Why do modern full stack roles ask about TypeScript?

Modern full stack roles ask about TypeScript because it helps catch API contract bugs before runtime.

Common benefits:

  • Safer request and response types
  • Shared DTOs between frontend and backend
  • Better autocomplete and refactoring
  • Fewer null/undefined mistakes with strict settings
  • Clearer error handling with union types
  • Better documentation through types

Useful talking points:

  • interface or type for API DTOs
  • Union types for success/error responses
  • Discriminated unions for predictable state handling
  • Strict null checks for safer data access
  • OpenAPI code generation, GraphQL codegen, or tRPC for shared contracts

A strong answer is:

TypeScript is valuable in full stack work because frontend and backend must agree on data shapes.

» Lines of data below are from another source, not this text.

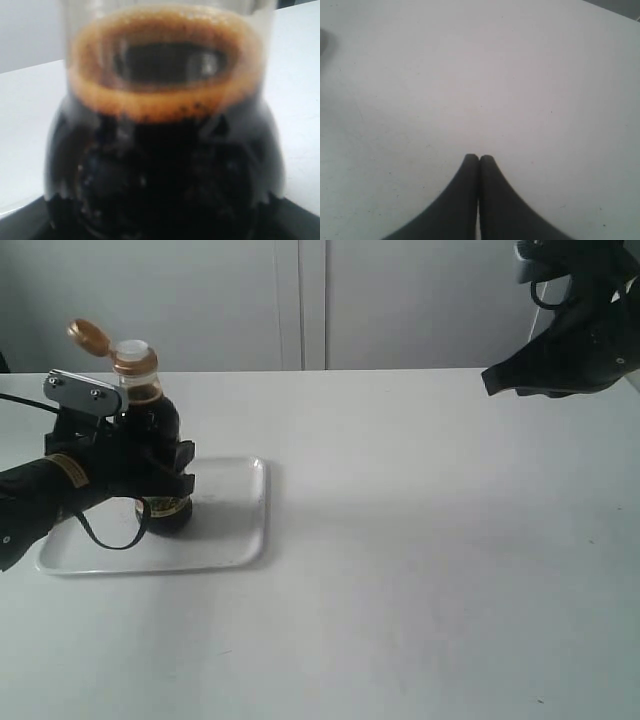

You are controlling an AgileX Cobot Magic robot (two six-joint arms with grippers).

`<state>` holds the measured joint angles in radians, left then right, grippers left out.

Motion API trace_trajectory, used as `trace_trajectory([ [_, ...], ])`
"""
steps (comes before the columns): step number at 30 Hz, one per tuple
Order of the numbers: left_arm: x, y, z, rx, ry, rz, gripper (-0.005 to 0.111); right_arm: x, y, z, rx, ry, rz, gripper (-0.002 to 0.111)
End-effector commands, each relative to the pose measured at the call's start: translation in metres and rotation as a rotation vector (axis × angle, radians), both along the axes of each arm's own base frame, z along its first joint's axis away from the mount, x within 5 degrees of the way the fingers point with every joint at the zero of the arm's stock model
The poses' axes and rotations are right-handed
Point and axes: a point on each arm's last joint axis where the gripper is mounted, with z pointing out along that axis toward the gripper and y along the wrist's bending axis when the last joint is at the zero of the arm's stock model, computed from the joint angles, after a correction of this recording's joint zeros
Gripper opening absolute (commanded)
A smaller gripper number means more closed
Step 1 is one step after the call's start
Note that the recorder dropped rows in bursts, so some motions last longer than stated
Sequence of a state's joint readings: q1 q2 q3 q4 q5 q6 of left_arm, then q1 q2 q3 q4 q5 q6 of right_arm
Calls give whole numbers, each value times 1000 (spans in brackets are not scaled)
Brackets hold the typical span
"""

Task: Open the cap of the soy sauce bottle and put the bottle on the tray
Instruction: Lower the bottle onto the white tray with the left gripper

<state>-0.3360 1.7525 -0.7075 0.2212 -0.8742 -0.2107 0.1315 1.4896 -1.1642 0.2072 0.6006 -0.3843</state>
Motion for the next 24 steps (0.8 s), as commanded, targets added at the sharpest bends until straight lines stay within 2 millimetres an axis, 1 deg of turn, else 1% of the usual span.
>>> trace_trajectory([
  [1,3,0,16,-52,-104,7,0,0,0,-1,1,3,3,0],
  [16,0,2,7,-24,-13,29,1,-1,1,-2,1,21,6,0],
  [18,0,2,6,-22,-12,27,9,-1,1,-2,1,21,6,0],
  [20,0,2,6,-22,-12,27,22,-1,1,-2,1,22,6,0],
  [24,0,2,6,-17,-12,24,63,-2,1,-2,1,24,7,0],
])
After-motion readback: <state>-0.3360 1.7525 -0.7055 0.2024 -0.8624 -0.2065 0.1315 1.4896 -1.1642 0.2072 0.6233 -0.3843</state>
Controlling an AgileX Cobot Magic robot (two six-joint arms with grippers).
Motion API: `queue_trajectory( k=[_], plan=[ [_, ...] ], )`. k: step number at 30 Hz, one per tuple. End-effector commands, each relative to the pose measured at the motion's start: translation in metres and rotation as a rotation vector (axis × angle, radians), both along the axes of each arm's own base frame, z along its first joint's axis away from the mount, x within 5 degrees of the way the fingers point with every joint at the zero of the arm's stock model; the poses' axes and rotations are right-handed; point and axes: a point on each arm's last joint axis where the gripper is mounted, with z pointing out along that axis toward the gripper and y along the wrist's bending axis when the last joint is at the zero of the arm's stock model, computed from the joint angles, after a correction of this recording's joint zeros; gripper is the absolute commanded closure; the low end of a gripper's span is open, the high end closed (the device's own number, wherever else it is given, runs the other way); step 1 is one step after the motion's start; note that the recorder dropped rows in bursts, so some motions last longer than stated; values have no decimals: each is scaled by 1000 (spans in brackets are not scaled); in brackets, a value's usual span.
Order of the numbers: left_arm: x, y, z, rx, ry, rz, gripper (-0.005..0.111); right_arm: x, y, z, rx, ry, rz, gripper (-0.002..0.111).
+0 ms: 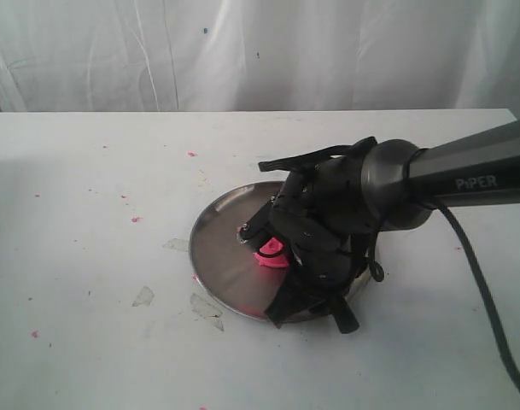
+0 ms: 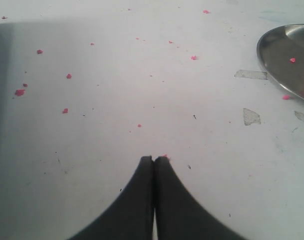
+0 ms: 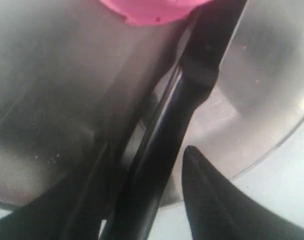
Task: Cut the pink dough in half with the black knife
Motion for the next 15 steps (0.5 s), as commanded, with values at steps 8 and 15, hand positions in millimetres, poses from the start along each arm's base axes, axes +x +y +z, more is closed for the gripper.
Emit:
queue_trajectory(
  k=[8,15],
  plan=[
    [0,0,-1,-6,-1,-2,107,6,-3,-4,-28,-66,-63,88],
    [0,0,-1,-6,-1,-2,107,9,-9,-1,-96,-113,-84,108]
  ],
)
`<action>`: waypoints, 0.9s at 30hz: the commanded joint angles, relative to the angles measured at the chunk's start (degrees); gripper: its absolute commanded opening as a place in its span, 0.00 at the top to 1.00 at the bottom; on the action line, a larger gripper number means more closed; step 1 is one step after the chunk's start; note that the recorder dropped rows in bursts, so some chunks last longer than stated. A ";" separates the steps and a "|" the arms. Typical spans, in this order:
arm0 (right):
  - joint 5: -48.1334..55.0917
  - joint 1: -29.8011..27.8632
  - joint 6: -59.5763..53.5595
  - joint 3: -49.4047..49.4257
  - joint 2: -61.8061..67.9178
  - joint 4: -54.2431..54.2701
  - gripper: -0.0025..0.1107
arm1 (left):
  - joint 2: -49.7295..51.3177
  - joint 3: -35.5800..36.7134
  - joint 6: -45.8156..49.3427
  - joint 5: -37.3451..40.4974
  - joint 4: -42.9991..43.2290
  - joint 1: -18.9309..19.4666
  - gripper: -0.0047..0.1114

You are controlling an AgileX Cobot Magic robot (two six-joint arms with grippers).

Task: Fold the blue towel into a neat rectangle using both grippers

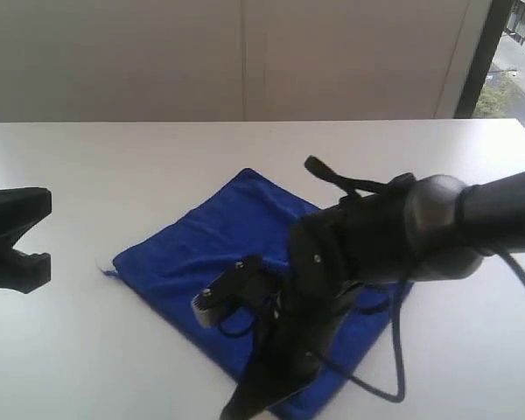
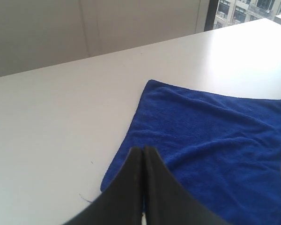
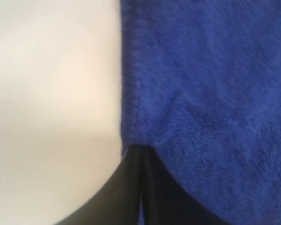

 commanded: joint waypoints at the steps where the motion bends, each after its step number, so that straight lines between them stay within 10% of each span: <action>1: -0.26 4.99 0.49 -4.42 -0.09 1.02 0.98 | -0.46 0.36 -0.39 1.27 -0.68 -0.36 0.96; 14: 11.41 -3.23 25.24 -8.96 -6.28 -40.32 0.98 | -0.46 0.36 -0.39 4.88 -0.68 -0.36 0.96; 27: 8.31 -6.70 25.12 -0.43 -1.18 -39.92 0.98 | -0.46 0.36 -0.39 5.30 -0.68 -0.36 0.96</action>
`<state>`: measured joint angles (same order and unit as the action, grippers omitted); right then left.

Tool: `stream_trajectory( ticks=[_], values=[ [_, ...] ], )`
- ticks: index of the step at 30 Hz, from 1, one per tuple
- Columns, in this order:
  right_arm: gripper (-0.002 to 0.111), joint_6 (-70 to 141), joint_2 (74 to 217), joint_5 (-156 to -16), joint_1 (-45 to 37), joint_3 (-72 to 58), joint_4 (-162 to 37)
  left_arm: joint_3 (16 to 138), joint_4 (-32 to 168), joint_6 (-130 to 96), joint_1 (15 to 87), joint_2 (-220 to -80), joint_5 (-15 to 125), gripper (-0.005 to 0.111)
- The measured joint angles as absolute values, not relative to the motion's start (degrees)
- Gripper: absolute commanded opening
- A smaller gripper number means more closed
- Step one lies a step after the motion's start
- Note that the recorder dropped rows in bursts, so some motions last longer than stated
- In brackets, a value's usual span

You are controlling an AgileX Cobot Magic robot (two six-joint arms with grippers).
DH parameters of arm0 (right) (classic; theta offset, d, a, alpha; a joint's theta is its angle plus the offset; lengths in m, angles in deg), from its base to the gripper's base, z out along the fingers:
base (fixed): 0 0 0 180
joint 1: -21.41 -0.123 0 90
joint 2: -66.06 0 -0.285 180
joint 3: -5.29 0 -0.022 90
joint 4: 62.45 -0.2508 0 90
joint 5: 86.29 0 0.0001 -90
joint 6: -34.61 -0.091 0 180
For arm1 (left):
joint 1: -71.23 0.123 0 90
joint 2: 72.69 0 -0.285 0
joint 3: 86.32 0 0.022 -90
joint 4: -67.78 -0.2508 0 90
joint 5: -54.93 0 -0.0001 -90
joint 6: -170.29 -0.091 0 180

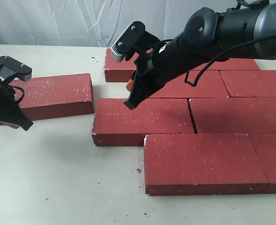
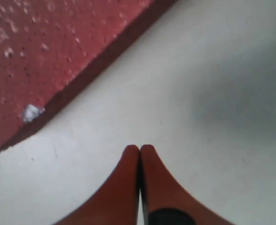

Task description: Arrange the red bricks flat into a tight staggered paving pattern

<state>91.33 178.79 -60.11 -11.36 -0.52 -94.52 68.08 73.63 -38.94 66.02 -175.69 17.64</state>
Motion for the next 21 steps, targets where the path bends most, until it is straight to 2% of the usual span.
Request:
stream_trajectory(
  ticks=[4,11,21],
  values=[
    [-0.001,91.3,178.8,-60.1,-11.4,-0.5,-94.5,66.1,75.0,-38.7,66.0,-175.7,26.9,0.000],
    [-0.001,91.3,178.8,-60.1,-11.4,-0.5,-94.5,66.1,73.4,-37.7,66.4,-178.5,27.6,0.000],
    [-0.001,91.3,178.8,-60.4,-11.4,-0.5,-94.5,66.1,70.8,-31.4,71.1,-182.4,31.6,0.000]
  ],
)
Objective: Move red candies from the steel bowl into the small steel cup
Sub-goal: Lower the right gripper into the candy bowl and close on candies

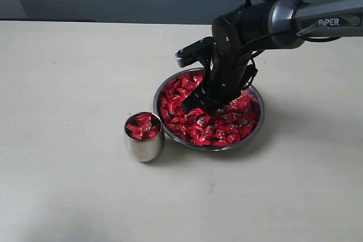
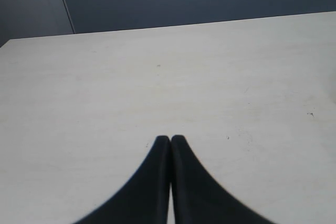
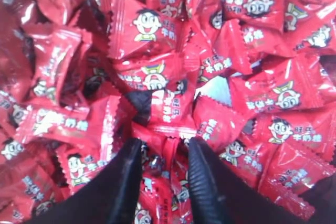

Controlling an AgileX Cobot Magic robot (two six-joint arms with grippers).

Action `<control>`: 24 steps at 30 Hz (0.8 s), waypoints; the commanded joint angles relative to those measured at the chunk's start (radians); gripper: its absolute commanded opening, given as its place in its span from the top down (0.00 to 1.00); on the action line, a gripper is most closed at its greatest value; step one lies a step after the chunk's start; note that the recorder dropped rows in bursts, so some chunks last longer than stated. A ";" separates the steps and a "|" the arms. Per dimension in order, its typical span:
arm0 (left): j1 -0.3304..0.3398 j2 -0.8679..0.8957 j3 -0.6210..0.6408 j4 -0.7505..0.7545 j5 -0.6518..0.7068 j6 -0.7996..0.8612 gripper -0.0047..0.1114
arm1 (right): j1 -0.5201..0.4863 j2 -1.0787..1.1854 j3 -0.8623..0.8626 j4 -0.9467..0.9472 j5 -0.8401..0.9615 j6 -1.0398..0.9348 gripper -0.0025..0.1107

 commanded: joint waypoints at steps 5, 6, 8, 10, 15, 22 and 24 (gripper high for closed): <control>-0.005 -0.005 0.002 0.002 -0.010 -0.002 0.96 | -0.006 -0.002 -0.001 -0.040 -0.007 -0.006 0.70; -0.005 -0.005 0.002 0.002 -0.010 -0.002 0.96 | -0.006 -0.002 -0.001 -0.042 -0.007 -0.006 0.70; -0.005 -0.005 0.002 0.002 -0.010 -0.002 0.96 | -0.006 -0.006 -0.001 -0.042 -0.007 -0.006 0.70; -0.005 -0.005 0.002 0.002 -0.010 -0.002 0.96 | -0.006 -0.006 -0.001 -0.042 -0.013 -0.006 0.70; -0.005 -0.005 0.002 0.002 -0.010 -0.002 0.96 | -0.006 -0.008 -0.001 -0.009 -0.017 -0.006 0.70; -0.005 -0.005 0.002 0.002 -0.010 -0.002 0.96 | -0.006 -0.010 -0.001 0.054 -0.043 -0.008 0.70; -0.005 -0.005 0.002 0.002 -0.010 -0.002 0.96 | -0.006 -0.010 -0.001 0.050 -0.053 -0.008 0.70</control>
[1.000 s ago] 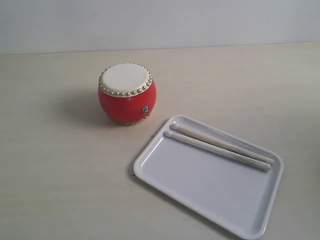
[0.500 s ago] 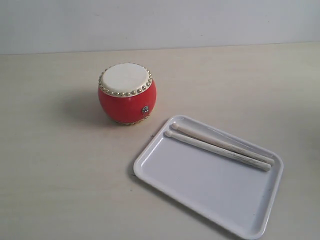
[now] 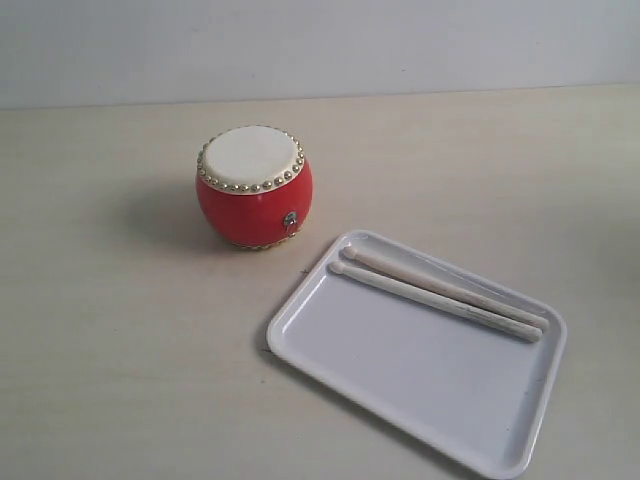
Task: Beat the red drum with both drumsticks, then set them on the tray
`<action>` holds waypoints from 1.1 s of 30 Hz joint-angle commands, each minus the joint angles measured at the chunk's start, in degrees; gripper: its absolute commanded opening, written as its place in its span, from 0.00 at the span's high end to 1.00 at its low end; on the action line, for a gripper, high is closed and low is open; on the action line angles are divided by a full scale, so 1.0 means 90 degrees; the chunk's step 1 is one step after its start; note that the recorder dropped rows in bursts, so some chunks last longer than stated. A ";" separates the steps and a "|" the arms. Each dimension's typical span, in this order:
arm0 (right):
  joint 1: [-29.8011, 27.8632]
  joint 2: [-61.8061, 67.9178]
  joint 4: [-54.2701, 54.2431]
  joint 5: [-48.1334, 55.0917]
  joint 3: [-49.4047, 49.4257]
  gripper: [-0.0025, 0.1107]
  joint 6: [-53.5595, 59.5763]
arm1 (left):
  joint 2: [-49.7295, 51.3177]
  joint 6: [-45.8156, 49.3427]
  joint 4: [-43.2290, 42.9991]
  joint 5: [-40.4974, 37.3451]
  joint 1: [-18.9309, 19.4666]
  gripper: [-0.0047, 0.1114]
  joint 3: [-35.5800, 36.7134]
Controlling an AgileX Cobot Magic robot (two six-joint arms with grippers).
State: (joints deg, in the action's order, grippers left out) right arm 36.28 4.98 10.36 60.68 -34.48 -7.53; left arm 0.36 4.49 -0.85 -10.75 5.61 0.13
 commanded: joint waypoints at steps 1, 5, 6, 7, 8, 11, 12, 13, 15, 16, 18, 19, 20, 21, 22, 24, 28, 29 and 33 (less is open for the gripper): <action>0.0008 -0.0018 0.0016 -0.0071 0.0044 0.98 0.0017 | -0.0040 -0.0060 0.0023 0.0013 0.0010 0.96 -0.0014; 0.0008 -0.0018 0.0016 -0.0071 0.0044 0.98 0.0017 | -0.0040 -0.0060 0.0023 0.0013 0.0010 0.96 -0.0014; 0.0008 -0.0018 0.0016 -0.0071 0.0044 0.98 0.0017 | -0.0040 -0.0060 0.0023 0.0013 0.0010 0.96 -0.0014; 0.0008 -0.0018 0.0016 -0.0071 0.0044 0.98 0.0017 | -0.0040 -0.0060 0.0023 0.0013 0.0010 0.96 -0.0014; 0.0008 -0.0018 0.0016 -0.0071 0.0044 0.98 0.0017 | -0.0040 -0.0060 0.0023 0.0013 0.0010 0.96 -0.0014; 0.0008 -0.0018 0.0016 -0.0071 0.0044 0.98 0.0017 | -0.0040 -0.0060 0.0023 0.0013 0.0010 0.96 -0.0014; 0.0008 -0.0018 0.0016 -0.0071 0.0044 0.98 0.0017 | -0.0040 -0.0060 0.0023 0.0013 0.0010 0.96 -0.0014; 0.0008 -0.0018 0.0016 -0.0071 0.0044 0.98 0.0017 | -0.0040 -0.0060 0.0023 0.0013 0.0010 0.96 -0.0014; 0.0008 -0.0018 0.0016 -0.0071 0.0044 0.98 0.0017 | -0.0040 -0.0060 0.0023 0.0013 0.0010 0.96 -0.0014; 0.0008 -0.0018 0.0016 -0.0071 0.0044 0.98 0.0017 | -0.0040 -0.0060 0.0023 0.0013 0.0010 0.96 -0.0014; -0.0063 -0.0018 0.0033 -0.0067 0.0044 0.98 0.0017 | -0.0040 -0.0060 0.0023 0.0013 0.0010 0.96 -0.0014; -0.0195 -0.0018 0.0033 -0.0067 0.0044 0.98 0.0017 | -0.0040 -0.0060 0.0023 0.0013 0.0010 0.96 -0.0014; -0.0375 -0.0006 0.0022 -0.0104 0.0044 0.98 0.0017 | -0.0040 -0.0060 0.0023 0.0013 0.0010 0.96 -0.0014; -0.0555 0.0020 0.0021 -0.0148 0.0044 0.98 0.0017 | -0.0040 -0.0060 0.0023 0.0013 0.0010 0.96 -0.0014; -0.0814 0.0064 0.0080 -0.0321 0.0044 0.98 0.0017 | -0.0040 -0.0060 0.0023 0.0013 0.0010 0.96 -0.0014; -0.1362 0.0245 0.0157 -0.1343 0.0044 0.98 0.0017 | -0.0040 -0.0060 0.0023 0.0013 0.0010 0.96 -0.0014; -0.2601 0.0712 -0.0208 -0.3894 0.0044 0.98 0.0017 | -0.0040 -0.0060 0.0023 0.0013 0.0010 0.96 -0.0014; -0.2853 0.0842 -0.0392 -0.4141 0.0089 0.98 0.0017 | -0.0040 -0.0060 0.0023 0.0013 0.0010 0.96 -0.0014; -0.3531 0.1007 -0.0891 -0.4345 0.0651 0.98 0.0017 | -0.0040 -0.0060 0.0023 0.0013 0.0010 0.96 -0.0014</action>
State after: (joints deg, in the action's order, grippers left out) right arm 7.86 13.30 4.97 23.66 -32.24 -7.53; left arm 0.36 4.49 -0.85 -10.75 5.61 0.13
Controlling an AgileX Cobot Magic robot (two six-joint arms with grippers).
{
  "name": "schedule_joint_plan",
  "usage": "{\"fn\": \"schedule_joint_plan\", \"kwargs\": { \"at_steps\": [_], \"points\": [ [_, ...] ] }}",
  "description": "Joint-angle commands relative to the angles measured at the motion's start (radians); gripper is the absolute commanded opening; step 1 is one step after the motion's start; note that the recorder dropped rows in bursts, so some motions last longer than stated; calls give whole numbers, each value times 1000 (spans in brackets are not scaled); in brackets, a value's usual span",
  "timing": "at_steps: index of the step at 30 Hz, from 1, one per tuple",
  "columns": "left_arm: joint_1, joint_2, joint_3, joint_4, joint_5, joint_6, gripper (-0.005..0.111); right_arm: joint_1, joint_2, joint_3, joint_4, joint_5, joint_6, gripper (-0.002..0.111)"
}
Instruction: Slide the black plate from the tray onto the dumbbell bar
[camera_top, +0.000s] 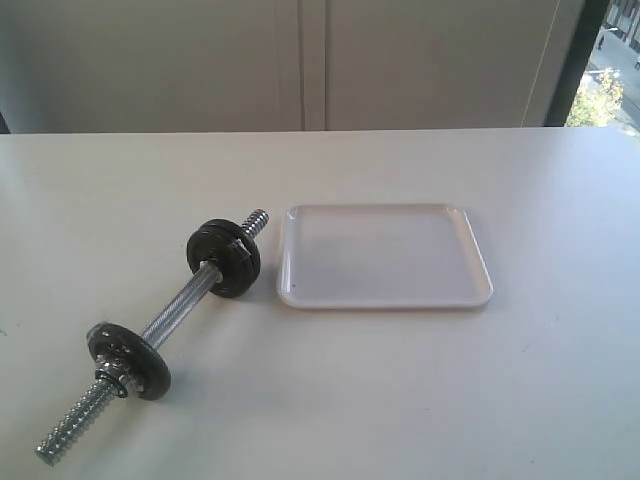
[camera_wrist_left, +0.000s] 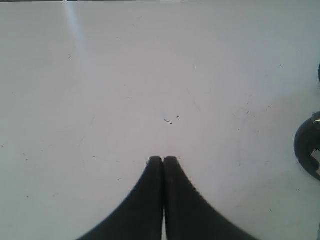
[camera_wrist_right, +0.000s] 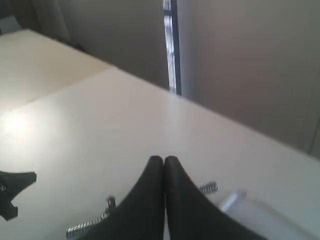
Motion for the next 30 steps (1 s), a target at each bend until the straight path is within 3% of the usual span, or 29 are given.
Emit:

Types reduce integration bugs and make refactoring safer.

How do you improve frontend performance?

I would first measure the bottleneck, then optimize the largest user-visible problem.

Common improvements:

  • Code splitting and lazy-loaded routes
  • Smaller JavaScript bundles
  • Image optimization and CDN caching
  • Avoiding waterfall API calls
  • Parallelizing independent requests
  • Caching API responses where safe
  • Reducing unnecessary React re-renders
  • Memoization only when profiling shows a need
  • Rendering loading states quickly
  • Avoiding large synchronous work on the main thread

Senior-level points:

  • Improve LCP by optimizing hero content, images, fonts, and server response time
  • Improve INP by reducing long tasks and expensive interaction handlers
  • Improve CLS by reserving space for images and dynamic content
  • Track performance budgets in CI when possible

A strong answer is:

I would measure first, then optimize based on impact. For full stack work, performance may require frontend changes, API changes, database indexing, caching, or CDN improvements.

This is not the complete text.